If, that is, there is a conclusion.
It’s by no means clear that there’s going to be. It’s pointless, it seems to me, to read these books for the plot. There is no central plot line. The story is rhizomatic: it’s all subplots. As a reader, you might find yourself favouring some of the subplots over others. Do you care about Dany and her dragons? Good luck with that. Not featured in book 4, they’re big in book 5 (both parts of), but not very much happens until (I made a note) page 190 of the final volume. And even that comes to not very much.
Nobody cares much for Stanis, but he’s the only one moving pieces on the board for the most part. And you’d think that after his arrival at the wall at the end of the 3rd book, stuff might happen. But not really.
So much of ASOIAF takes place offstage, in fact. People are sent off places and then we don’t hear much or anything about them for hundreds of pages. It’s almost as if the whole project was designed to confound the expectations of the reader-for-the-plot. What we’re left with instead is a level of excruciating detail about minutiae, whether in the form of food (heron stuffed with figs gave me pause) or dreadful body odour or – worse – the bloody flux that afflicts refugees and armies.
Is this hyperreality? Is it a lesson in how mediaeval wars were fought – not by armies of skilled fighters but by logistics and blind luck? The winning side being the one with the fewest dead horses, or the least weakened army.
But another unfortunate effect of GRRM’s dwelling on detail is his concern with rape and sexual abuse and torture.

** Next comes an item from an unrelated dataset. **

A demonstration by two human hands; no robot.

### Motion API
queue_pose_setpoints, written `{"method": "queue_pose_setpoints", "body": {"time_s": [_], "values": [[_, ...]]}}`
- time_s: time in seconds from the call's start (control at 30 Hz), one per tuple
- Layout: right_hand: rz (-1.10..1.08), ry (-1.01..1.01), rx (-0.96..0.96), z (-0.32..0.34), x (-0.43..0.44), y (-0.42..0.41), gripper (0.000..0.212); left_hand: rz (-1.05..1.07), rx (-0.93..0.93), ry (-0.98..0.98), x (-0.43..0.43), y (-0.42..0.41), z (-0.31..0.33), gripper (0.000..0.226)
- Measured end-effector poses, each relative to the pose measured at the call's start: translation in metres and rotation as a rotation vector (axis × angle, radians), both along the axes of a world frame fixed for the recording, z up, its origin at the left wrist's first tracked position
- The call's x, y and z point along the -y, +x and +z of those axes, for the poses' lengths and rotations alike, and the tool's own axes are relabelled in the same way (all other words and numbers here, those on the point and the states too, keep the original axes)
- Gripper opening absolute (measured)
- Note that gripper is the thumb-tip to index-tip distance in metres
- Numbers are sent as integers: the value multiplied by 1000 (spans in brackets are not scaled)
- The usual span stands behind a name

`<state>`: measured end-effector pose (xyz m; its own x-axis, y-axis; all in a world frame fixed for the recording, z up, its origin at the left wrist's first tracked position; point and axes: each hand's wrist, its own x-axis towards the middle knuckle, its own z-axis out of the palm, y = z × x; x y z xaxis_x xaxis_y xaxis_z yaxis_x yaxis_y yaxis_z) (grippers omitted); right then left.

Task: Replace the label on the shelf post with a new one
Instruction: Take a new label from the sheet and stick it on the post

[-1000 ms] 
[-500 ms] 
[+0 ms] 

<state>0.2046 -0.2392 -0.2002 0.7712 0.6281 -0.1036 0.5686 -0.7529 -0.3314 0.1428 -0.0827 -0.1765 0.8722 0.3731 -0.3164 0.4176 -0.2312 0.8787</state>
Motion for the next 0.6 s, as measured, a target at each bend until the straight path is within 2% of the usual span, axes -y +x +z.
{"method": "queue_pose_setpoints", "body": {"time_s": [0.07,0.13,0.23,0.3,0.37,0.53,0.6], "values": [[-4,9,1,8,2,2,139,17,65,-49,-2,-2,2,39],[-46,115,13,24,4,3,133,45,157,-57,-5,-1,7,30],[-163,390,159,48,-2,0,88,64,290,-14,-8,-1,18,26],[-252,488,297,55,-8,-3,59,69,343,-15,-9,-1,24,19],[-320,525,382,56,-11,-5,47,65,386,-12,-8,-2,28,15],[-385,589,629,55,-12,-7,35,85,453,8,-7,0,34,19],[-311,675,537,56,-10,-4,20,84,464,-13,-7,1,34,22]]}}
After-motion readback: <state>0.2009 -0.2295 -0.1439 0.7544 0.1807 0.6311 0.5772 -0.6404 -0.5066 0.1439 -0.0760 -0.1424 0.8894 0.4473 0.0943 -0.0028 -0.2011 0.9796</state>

I found scenes featuring Theon/Reek too much to bear (skip skip skip) and despair of any woman not being raped or threatened with rape or simply shaved all over and paraded naked through the streets (complete with hyper-detailed description of piss and shit – or night soil, as the author insists on calling it.
As for the scenes featuring Brienne, my goodness, but the level of graphic detail is dismaying. And you can’t help thinking the author takes too much pleasure in inflicting suffering – especially on women.
What if you read avidly about Jon Snow? Well, he does quite a lot in the last three volumes. But what he is doing mainly concerns moving people around and making deals, holding meetings and overruling those who disagree with him.
It’s never really clear – until it is – whether anyone is dead or not. People are reported dead (yes, it’s the fog of war), but then turn up in disguise, or using another name. A number of people turn up incognito – except we’ve never met them before, so you wonder why. These are often the characters who have been cut for TV, which is to the good. Whole character arcs start in the middle of nowhere and lead to failure/death and you can quite see why they’re just not needed to drive the plot forward. Other people die or are reported dead or just disappear for ages and have graphically detailed bowel problems.
Rape, maim, torture, bloody flux, poison, behead, dismember: these are the rhythms of life and death in ASOIAF. Somewhere within is a lean, gritty fantasy trilogy featuring a much smaller cast of characters and a radically streamlined plot about a winter plague of frozen zombies and an exiled girl queen learning to fly dragons.
But with all these subplots and this army of characters, it’s lost. And it’s no wonder GRRM struggles for so long to write the books. There are no threads to hold onto and too many Greyjoys than is strictly necessary.